You are viewing a plain text version of this content. The canonical link for it is here.
Posted to hdfs-issues@hadoop.apache.org by "Jing Zhao (Jira)" <ji...@apache.org> on 2022/12/19 22:58:00 UTC

[jira] [Created] (HDFS-16875) Erasure Coding: data access proxy to allow old clients to read EC data

Jing Zhao created HDFS-16875:
--------------------------------

             Summary: Erasure Coding: data access proxy to allow old clients to read EC data
                 Key: HDFS-16875
                 URL: https://issues.apache.org/jira/browse/HDFS-16875
             Project: Hadoop HDFS
          Issue Type: New Feature
          Components: ec, erasure-coding
            Reporter: Jing Zhao
            Assignee: Jing Zhao


Erasure Coding is only supported by Hadoop 3, while many production deployments still depend on Hadoop 2. Upgrading the whole data tech stack to the Hadoop 3 release may involve big migration efforts and even reliability risks, considering the incompatibilities between these two Hadoop major releases as well as the potential uncovered issues and risks hidden in newer releases. Therefore, we need to find a solution, with the least amount of migration effort and risk, to adopt Erasure Coding for cost efficiency but still allow HDFS clients with old versions (Hadoop 2.x) to access EC data in a transparent manner.
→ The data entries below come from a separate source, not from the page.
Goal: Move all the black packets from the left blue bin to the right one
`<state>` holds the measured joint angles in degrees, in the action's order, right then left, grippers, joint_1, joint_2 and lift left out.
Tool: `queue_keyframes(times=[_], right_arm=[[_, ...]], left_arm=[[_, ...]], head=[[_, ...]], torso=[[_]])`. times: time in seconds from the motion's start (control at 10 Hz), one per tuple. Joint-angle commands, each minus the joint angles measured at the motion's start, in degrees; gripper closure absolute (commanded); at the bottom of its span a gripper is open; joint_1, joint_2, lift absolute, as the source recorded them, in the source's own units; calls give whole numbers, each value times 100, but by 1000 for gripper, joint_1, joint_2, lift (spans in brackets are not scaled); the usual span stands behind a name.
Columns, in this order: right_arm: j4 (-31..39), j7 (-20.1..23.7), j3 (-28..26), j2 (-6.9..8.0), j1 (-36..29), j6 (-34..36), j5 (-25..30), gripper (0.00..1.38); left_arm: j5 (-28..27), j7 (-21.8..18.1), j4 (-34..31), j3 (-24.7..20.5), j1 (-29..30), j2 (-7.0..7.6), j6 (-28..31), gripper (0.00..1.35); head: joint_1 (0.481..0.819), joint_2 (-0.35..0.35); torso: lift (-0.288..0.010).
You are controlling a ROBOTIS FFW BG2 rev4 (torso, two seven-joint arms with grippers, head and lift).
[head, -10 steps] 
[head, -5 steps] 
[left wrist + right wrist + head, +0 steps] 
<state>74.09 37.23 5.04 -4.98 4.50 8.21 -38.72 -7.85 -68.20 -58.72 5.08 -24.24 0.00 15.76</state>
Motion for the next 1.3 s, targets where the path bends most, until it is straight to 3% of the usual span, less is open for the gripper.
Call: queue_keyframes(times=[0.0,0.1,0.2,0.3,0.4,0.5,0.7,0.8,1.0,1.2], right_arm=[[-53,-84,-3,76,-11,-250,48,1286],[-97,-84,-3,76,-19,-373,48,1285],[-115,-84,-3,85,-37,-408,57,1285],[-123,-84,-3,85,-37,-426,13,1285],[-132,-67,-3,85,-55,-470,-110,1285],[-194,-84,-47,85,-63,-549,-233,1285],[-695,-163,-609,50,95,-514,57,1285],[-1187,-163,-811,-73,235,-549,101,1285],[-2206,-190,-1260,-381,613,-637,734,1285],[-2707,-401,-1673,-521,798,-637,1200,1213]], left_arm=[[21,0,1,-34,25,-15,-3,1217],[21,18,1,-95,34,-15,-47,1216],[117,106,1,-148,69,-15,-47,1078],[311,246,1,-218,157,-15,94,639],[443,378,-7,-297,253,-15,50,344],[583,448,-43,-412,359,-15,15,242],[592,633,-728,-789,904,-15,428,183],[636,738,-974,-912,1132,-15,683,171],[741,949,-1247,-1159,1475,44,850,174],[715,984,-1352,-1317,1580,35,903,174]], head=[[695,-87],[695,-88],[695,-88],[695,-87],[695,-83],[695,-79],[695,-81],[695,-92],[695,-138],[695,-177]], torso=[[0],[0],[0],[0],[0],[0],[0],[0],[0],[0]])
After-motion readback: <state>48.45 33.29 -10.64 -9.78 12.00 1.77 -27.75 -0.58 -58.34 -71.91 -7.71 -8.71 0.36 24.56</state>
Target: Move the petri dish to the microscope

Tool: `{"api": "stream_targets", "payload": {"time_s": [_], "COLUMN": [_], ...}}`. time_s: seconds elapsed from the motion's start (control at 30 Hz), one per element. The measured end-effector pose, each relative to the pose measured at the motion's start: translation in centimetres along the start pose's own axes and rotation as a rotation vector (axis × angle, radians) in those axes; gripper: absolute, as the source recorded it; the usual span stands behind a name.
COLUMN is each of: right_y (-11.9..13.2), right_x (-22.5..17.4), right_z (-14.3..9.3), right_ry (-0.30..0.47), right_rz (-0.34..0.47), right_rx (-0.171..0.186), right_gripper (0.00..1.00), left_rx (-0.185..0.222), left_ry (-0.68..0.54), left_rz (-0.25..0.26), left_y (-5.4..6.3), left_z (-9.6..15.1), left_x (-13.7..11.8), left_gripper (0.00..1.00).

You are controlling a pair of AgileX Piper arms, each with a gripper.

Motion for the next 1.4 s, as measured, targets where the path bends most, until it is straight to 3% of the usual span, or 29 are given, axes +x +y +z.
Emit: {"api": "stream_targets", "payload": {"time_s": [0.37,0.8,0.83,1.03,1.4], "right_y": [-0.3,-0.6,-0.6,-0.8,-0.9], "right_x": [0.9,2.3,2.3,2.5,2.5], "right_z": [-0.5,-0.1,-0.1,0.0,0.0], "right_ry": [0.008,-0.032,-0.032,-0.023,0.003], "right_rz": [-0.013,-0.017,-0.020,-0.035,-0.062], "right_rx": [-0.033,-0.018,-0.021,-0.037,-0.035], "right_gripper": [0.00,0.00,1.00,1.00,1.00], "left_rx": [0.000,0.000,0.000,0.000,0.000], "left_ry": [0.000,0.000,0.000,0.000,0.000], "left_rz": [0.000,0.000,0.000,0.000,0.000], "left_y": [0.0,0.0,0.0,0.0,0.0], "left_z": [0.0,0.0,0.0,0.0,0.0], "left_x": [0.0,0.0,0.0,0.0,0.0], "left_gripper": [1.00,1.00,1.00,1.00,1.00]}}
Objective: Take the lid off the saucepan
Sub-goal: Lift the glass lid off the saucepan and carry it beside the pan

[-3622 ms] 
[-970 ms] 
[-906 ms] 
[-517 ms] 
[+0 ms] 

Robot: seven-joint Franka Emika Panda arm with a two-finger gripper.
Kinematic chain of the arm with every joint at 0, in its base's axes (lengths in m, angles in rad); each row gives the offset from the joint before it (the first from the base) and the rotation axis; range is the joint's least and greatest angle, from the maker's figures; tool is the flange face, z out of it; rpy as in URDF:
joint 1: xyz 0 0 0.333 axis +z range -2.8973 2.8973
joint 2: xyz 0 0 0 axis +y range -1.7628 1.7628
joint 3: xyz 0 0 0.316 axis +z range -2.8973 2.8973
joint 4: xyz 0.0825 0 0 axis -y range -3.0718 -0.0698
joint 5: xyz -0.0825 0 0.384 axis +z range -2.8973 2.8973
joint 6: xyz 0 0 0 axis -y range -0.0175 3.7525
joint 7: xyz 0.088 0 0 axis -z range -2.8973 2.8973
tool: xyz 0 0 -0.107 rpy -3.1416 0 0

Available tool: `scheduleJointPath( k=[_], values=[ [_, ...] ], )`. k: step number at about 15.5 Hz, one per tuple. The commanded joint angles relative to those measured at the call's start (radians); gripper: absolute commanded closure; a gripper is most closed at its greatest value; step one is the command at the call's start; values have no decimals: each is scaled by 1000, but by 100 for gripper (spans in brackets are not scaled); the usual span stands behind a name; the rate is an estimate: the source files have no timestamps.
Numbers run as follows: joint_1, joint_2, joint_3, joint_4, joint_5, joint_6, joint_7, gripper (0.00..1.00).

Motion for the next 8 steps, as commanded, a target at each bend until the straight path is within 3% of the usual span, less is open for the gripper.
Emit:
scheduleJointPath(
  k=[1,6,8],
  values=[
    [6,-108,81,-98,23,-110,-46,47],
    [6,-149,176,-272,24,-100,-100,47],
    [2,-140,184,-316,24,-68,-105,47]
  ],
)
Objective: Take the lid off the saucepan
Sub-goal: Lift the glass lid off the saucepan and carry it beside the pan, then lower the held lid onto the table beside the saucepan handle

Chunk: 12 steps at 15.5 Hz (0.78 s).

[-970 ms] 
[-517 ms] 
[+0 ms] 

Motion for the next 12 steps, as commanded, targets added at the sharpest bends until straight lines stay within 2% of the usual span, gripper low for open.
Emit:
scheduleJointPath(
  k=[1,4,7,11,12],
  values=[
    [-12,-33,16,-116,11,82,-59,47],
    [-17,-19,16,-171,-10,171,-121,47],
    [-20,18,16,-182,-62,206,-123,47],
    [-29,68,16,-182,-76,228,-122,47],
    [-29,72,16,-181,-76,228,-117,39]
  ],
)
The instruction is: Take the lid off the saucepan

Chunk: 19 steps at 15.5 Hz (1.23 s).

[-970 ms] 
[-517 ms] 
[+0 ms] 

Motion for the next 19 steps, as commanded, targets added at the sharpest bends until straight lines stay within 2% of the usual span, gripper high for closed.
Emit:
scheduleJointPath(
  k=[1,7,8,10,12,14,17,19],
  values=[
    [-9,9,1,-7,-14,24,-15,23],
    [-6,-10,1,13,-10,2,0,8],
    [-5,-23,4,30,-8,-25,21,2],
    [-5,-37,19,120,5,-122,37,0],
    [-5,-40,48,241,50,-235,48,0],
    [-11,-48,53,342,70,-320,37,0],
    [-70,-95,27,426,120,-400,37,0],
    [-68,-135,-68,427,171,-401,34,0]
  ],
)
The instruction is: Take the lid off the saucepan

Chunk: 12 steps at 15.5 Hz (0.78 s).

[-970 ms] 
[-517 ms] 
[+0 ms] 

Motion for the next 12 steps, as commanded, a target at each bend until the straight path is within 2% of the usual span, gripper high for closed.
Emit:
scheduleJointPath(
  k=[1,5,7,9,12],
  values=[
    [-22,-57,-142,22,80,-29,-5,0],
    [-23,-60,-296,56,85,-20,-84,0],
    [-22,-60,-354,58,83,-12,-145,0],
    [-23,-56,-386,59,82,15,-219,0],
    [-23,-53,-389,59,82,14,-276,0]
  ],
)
Internally we have developed an EC access proxy which translates the EC data for old clients. We also extend the NameNode RPC so it can recognize HDFS clients with/without the EC support, and redirect the old clients to the proxy. With the proxy we set up separate Erasure Coding clusters storing hundreds of PB of data, while leaving other production clusters and all the upper layer applications untouched.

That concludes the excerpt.